▶ _TASK ITEM_
Below are some records. Output the lines from the first one through the line that holds "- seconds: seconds", exactly as written, with no pictures.

═══ DATA FOR THE TASK

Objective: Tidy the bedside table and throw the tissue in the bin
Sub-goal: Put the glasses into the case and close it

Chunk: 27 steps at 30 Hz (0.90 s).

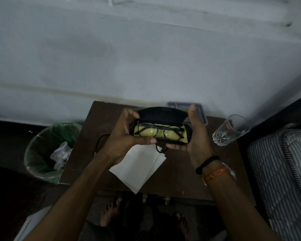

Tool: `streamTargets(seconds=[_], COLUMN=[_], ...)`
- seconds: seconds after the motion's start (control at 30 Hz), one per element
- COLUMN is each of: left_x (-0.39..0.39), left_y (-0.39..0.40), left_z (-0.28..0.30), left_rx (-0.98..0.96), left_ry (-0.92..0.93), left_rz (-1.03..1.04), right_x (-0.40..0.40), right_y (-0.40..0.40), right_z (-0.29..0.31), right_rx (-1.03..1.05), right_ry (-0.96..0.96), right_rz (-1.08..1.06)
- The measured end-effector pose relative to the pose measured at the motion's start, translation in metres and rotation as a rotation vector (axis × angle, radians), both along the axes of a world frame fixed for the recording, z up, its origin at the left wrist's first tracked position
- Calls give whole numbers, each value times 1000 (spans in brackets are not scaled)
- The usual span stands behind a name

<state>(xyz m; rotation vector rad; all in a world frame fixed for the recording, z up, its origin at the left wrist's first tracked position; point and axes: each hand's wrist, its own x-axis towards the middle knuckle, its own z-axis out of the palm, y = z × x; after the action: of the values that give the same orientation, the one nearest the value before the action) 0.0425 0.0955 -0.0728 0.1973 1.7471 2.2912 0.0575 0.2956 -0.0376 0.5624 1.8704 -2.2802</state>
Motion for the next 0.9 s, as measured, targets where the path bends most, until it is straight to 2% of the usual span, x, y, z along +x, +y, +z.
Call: streamTargets(seconds=[0.13, 0.3, 0.37, 0.5, 0.9], left_x=[0, -2, -2, -5, -6], left_y=[-1, -3, -4, -6, -9], left_z=[-1, 12, 13, 6, 1], left_rx=[-37, 170, 156, 77, 60], left_ry=[-12, -185, -219, -186, -156], left_rz=[36, -43, -11, 39, 43], right_x=[0, -4, -4, -4, -3], right_y=[7, 13, 12, 9, 6], right_z=[-1, -6, -7, -10, -15], right_rx=[-101, -126, -133, -151, -110], right_ry=[-72, -53, -40, -32, 24], right_rz=[66, 100, 125, 141, 141])
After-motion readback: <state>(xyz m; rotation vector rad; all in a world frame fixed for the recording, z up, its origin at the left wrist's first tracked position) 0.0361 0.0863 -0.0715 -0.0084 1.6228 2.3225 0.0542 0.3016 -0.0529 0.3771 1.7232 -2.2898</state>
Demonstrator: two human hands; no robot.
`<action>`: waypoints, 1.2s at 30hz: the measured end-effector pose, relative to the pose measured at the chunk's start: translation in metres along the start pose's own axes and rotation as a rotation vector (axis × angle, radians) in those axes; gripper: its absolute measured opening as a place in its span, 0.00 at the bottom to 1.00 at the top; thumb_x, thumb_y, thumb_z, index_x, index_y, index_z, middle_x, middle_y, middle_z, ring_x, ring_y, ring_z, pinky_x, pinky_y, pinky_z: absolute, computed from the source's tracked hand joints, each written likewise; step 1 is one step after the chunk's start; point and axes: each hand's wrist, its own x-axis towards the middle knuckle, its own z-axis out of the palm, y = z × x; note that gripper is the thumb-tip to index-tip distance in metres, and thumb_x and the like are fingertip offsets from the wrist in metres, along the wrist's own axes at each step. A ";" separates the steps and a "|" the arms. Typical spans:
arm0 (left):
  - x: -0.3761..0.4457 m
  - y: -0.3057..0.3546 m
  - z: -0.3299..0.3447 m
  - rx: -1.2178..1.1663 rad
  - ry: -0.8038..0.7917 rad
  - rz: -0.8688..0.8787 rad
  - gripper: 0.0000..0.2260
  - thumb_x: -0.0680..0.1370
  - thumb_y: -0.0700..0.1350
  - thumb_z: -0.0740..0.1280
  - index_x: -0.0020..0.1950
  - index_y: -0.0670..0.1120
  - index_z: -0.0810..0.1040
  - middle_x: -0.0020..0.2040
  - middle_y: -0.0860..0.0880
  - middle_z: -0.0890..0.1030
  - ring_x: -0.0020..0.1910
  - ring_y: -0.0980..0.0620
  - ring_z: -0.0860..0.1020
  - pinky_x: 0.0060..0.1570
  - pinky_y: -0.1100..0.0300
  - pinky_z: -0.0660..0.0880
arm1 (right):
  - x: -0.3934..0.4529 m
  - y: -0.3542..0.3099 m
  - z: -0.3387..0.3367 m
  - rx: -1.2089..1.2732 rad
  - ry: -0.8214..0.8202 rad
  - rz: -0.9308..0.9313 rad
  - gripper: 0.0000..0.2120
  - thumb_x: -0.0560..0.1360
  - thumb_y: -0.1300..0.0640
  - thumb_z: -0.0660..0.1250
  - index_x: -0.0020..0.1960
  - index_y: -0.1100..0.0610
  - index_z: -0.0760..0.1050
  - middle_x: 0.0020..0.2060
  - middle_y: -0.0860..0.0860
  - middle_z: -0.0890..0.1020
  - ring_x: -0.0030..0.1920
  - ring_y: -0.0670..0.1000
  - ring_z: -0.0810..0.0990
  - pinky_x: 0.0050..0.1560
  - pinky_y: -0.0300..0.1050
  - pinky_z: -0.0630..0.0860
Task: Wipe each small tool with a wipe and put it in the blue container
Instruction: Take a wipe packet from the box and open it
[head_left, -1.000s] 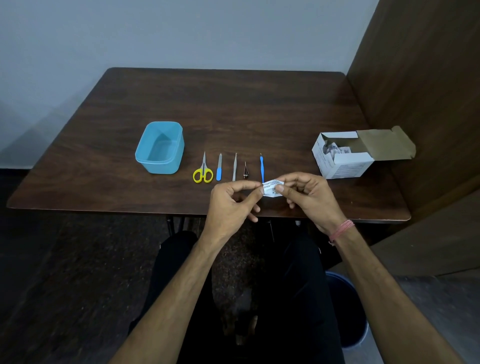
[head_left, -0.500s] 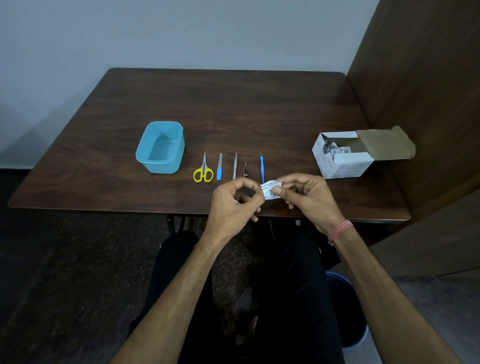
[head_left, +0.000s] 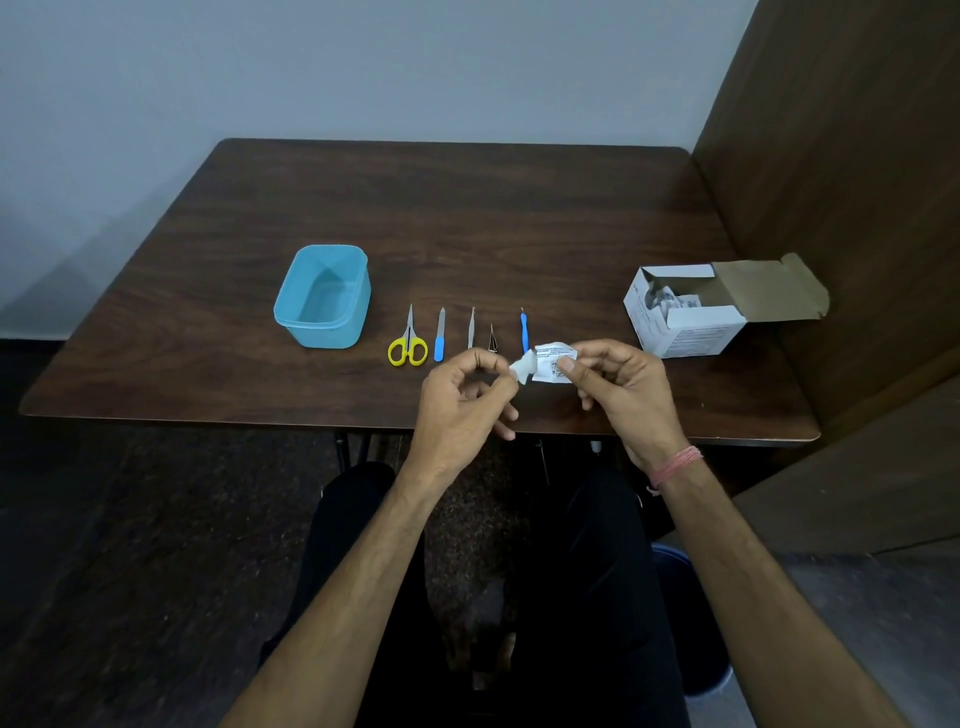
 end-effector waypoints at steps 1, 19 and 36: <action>0.000 0.000 0.000 -0.011 -0.001 -0.001 0.07 0.84 0.36 0.73 0.48 0.46 0.84 0.43 0.47 0.85 0.35 0.48 0.84 0.30 0.55 0.83 | 0.000 0.000 0.001 0.009 0.033 -0.003 0.10 0.77 0.60 0.79 0.57 0.61 0.86 0.41 0.55 0.86 0.34 0.48 0.77 0.34 0.40 0.76; 0.004 0.005 -0.001 -0.080 0.024 -0.016 0.03 0.85 0.38 0.72 0.52 0.42 0.82 0.52 0.31 0.84 0.32 0.51 0.82 0.28 0.55 0.83 | 0.056 0.002 0.012 -0.565 0.425 -0.011 0.10 0.80 0.58 0.77 0.51 0.46 0.77 0.41 0.43 0.86 0.45 0.42 0.85 0.56 0.50 0.85; 0.004 0.002 -0.001 -0.076 0.040 -0.021 0.02 0.85 0.38 0.72 0.53 0.40 0.82 0.50 0.34 0.85 0.32 0.51 0.82 0.28 0.56 0.83 | 0.049 0.009 0.014 -0.838 0.358 -0.136 0.06 0.79 0.59 0.77 0.55 0.52 0.90 0.56 0.46 0.89 0.50 0.49 0.86 0.56 0.49 0.84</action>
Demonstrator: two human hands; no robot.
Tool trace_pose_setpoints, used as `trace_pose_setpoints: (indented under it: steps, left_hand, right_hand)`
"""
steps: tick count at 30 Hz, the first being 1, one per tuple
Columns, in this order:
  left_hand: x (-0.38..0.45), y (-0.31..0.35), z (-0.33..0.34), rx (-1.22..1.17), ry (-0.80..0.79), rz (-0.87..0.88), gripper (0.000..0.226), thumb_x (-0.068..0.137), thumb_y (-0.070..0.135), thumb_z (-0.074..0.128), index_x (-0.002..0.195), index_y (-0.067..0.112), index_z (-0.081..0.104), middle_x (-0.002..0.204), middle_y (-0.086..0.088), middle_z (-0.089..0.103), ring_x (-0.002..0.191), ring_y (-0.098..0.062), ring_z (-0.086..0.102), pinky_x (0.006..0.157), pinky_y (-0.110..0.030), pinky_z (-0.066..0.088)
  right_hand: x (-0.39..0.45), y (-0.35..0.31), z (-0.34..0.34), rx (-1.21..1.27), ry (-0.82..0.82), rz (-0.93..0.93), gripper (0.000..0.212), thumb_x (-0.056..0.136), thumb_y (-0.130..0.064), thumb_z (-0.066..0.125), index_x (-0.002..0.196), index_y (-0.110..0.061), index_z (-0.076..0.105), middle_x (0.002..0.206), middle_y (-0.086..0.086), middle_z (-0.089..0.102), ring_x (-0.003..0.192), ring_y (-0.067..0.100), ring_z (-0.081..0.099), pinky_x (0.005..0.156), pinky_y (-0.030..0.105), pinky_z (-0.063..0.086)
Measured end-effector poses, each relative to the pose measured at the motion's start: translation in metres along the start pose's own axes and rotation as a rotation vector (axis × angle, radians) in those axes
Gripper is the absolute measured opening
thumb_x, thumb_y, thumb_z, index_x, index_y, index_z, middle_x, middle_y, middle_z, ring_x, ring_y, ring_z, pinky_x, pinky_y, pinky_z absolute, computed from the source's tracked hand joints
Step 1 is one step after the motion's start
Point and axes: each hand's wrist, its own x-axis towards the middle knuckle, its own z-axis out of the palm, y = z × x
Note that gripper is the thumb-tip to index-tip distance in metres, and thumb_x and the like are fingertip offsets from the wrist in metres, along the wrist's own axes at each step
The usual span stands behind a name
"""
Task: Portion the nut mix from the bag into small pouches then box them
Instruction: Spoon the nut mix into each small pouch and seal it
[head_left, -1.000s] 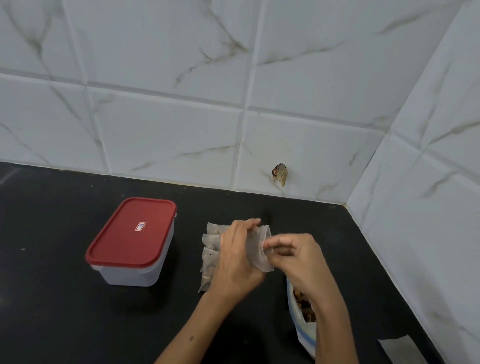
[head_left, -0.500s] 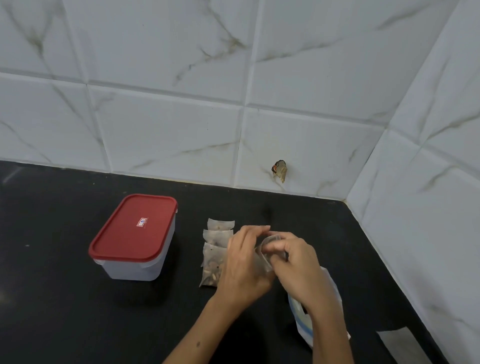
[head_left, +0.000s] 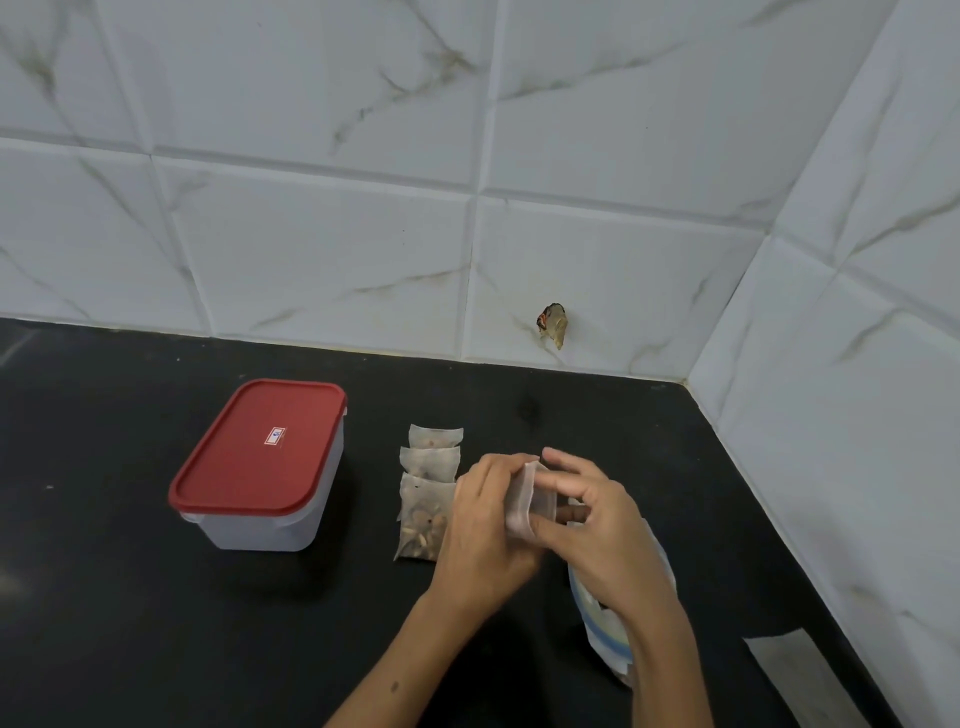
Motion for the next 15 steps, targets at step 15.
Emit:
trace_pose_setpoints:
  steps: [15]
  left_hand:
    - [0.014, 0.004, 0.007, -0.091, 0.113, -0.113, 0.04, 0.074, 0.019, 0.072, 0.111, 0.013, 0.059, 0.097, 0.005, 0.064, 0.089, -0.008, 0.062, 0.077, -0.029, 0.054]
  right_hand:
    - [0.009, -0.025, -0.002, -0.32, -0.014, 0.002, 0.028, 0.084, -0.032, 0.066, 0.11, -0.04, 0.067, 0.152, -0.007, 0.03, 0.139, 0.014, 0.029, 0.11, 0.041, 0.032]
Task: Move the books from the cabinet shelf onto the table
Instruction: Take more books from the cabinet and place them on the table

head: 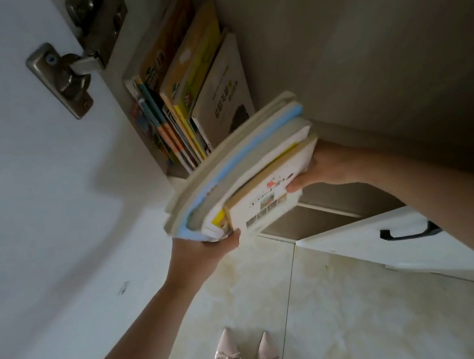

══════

▶ _ANSWER TO THE PROBLEM_
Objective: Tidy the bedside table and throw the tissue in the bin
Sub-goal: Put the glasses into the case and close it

Chunk: 27 steps at 30 Hz (0.90 s).


Tool: `streamTargets(seconds=[_], COLUMN=[_], ...)`
- seconds: seconds after the motion's start (control at 30 Hz), one per element

The exercise requires nothing further.